The habitat preference of alluvial soils in or adjacent to small dry riverbeds and/or terraces bordering larger dry riverbeds seems to be a unifying factor for many, if not all, Welwitschia range fragments. Such small drainage channels attract runoff water and increased infiltration of water during rare rainfall events and allow the soil to retain water within and under its calcrete (and sometimes gypcrete) horizons13 during periods without rainfall. After rainfall, small drainage channels especially seem to provide the level of soil moisture preferred by Welwitschia mirabilis in the vadose zone. Some of the smaller range fragments and their subunits (Sanitatas, Ougams, Ganias, the Khan gorges, and the plains south of Swakop) could reasonably be understood as interconnected catchment systems. Similarly, the western boundary toward the coast of many range fragments (Tombua, Ougams, Uniab, Messum, Khan–Swakop) is defined by the extent to which inland gravel sediments in catchments or sheetwash plains spread over the coastal area. In some places, especially in the north (e.g., in large parts of Iona and Tombua–Virei), rocky plains with shallow leptosols, often combined with calcrete, are the dominant habitat.
Adaptive diversification within the refuge?
The data and observations presented here allow the following hypothesis: the observed diversity of Welwitschia within the refuge could have evolved there through adaptation to different landscapes. An alternative hypothesis is that the present genetic diversity already existed when Welwitschia disappeared elsewhere and became limited to the northern Namib Desert.
The present diversity is minimal. Though the diversification of gene pools is clearly visible at the molecular level, it is hard to distinguish even the two subspecies morphologically in the field, whereas cultivation under identical conditions did allow us to distinguish the two subspecies7,8. This relatively low level of diversification could support the hypothesis that only one common ancestor settled the refuge and has since diversified at a slow rate. We did not sample morphological data during our one-off field visits because the extremely variable environmental conditions (e.g., the recent history of drought, herbivore browsing) strongly determined the conditions of the relevant morphological features.
Welwitschia plants cannot compete with more modern woody arid-adapted savanna plants, in slightly moister habitats. However, throughout the range, Welwitschia plants are able to inhabit the above described niche near dry riverbeds and, especially, small drainage channels that form part of larger catchment systems. Perhaps their potentially very long lifespan is essential and enables Welwitschia plants to outcompete other species that establish themselves only during cycles of moist years.
Welwitschia populations within the different arid catchments could have evolved adaptations to locally abundant rock types or other habitat conditions, including fog and water storage in gypcretes, for example. After the development of a major gene-flow barrier between the two subspecies, both were able to maintain large core areas, while satellite populations in suitable catchments north and south of the core area could survive and develop individual gene pools. In conclusion, our data and observations allow us to interpret Welwitschia mirabilis as a paleoendemic species surviving in an arid refuge where it further adapted to environmental conditions in disjunct range fragments.

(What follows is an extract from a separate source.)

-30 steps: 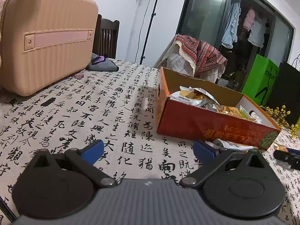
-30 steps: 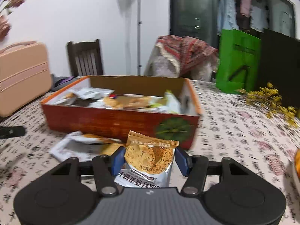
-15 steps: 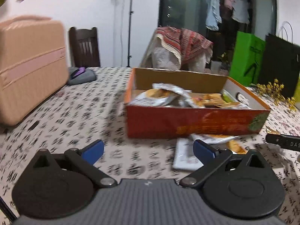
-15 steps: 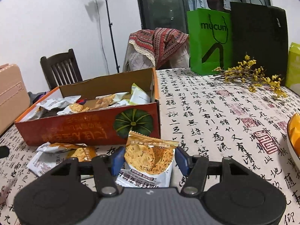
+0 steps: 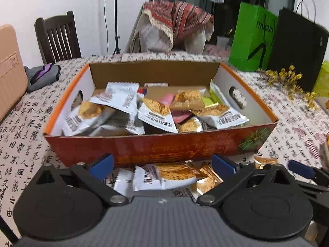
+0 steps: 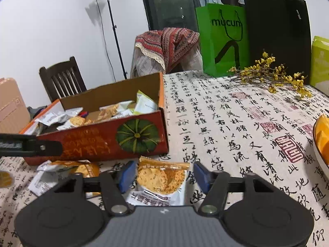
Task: Organize snacks
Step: 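Grasp a white biscuit packet with the left gripper while the right holds its packet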
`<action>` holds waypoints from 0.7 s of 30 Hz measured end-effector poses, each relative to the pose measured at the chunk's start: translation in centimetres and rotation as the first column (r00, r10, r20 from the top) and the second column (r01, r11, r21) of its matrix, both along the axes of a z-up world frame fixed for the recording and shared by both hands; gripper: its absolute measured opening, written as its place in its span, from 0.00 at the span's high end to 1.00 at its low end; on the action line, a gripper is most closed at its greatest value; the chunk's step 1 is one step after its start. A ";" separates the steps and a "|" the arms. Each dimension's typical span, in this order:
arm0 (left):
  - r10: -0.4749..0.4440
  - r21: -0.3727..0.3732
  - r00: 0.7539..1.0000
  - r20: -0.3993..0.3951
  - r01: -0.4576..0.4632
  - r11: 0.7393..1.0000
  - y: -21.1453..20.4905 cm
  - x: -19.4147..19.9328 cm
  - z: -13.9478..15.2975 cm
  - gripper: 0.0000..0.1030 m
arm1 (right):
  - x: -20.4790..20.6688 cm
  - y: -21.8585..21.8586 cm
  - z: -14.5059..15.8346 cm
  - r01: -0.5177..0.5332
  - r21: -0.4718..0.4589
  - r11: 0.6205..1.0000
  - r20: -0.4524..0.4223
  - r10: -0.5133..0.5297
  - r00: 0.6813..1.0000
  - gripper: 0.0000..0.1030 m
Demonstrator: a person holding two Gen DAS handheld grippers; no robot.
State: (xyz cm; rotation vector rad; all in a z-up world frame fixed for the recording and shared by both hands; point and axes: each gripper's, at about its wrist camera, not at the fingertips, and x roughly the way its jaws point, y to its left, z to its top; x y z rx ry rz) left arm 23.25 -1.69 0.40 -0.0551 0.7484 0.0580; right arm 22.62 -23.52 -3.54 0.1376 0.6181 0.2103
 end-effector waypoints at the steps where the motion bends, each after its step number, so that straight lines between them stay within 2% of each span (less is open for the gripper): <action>1: 0.007 0.007 1.000 -0.008 -0.007 1.000 -0.1 0.3 -0.3 0.00 | 0.2 0.1 -0.2 0.005 -0.010 1.000 -0.015 -0.005 1.000 0.20; 3: 0.007 0.005 1.000 -0.021 -0.007 1.000 -0.2 0.5 -0.8 0.00 | 0.7 0.2 -0.7 0.006 -0.033 0.999 -0.054 -0.008 0.999 0.19; 5: 0.012 0.003 1.000 -0.029 -0.012 1.000 -0.2 0.7 -1.1 0.00 | 0.7 0.8 -1.0 -0.006 -0.074 0.997 -0.054 0.002 0.999 0.20; 7: 0.018 0.004 0.999 -0.034 -0.018 1.000 -0.1 0.8 -1.2 0.00 | 0.5 1.8 -1.2 -0.012 -0.143 0.990 -0.042 0.006 0.999 0.34; 8: 0.019 0.007 0.999 -0.035 -0.019 1.000 -0.1 0.8 -1.3 0.00 | 0.3 2.0 -1.1 -0.017 -0.156 0.988 -0.032 0.012 0.999 0.52; 12: 0.020 0.015 0.999 -0.036 -0.019 1.000 -0.2 0.7 -1.3 0.00 | 0.1 1.5 -0.8 -0.023 -0.104 0.994 -0.018 0.021 1.000 0.59; 18: 0.019 0.004 0.999 -0.040 -0.019 1.000 -0.2 0.7 -1.8 0.00 | -0.3 0.8 -0.2 -0.010 -0.062 0.998 0.023 0.012 1.000 0.61; 20: 0.024 -0.006 0.999 -0.042 -0.024 1.000 -0.2 0.6 -2.0 0.04 | -0.3 0.7 -0.2 -0.009 -0.058 0.998 0.021 0.010 1.000 0.61; 21: 0.023 -0.017 0.999 -0.045 -0.024 1.000 0.0 0.6 -2.1 0.12 | -0.2 0.6 -0.2 -0.007 -0.056 0.998 0.021 0.008 1.000 0.61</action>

The preceding hypothesis, derived from investigating genetic divergence according to six SSR markers from all range fragments and niche divergence according to numerous environmental variables, should be tested by other research methods. Analyzing additional chloroplast or nuclear markers would be necessary to confirm our SSR results and should receive highest priority. Similarly, a somewhat higher spatial resolution would be required to better understand the genetic diversity within the largest range fragments. The integration of bioclimatic and geological variables presented here should be expanded to include potentially important variables related to fog, soil properties, small-scale habitat features such as gradients next to small riverbeds, and other species within the relevant plant communities. Utilizing these gradients to better quantify the ecological niche of the subspecies would be a necessity to further support the subspecies hypothesis.
Perhaps the future discovery of fossil sites containing relatives of Welwitschia younger than 112 My will give us a more holistic understanding of how this important “living fossil” evolved.
Material and methods
In the first author’s project, “Vegetation of the Namib Desert,” a systematic assessment from near Benguela (-12.5°S) to the southern margin of the Knersvlakte (-32°S) allowed us to distinguish among locations where Welwitschia was or was not recorded. The field work was accompanied by targeted efforts to find potential Welwitschia populations using all available historical and recent information from collections, museums, literature9,11,12,14,27, and local people. Records with only broad geographical information were scrutinized during additional field visits. In addition, high-resolution aerial photographs were used to assess the presence of Welwitschia in inaccessible regions, especially in Angola28, and our own UAV pictures allowed inspection of inaccessible places. At each site, we also recorded all accompanying vegetation within 1000 m2, took soil samples, and noted additional environmental parameters.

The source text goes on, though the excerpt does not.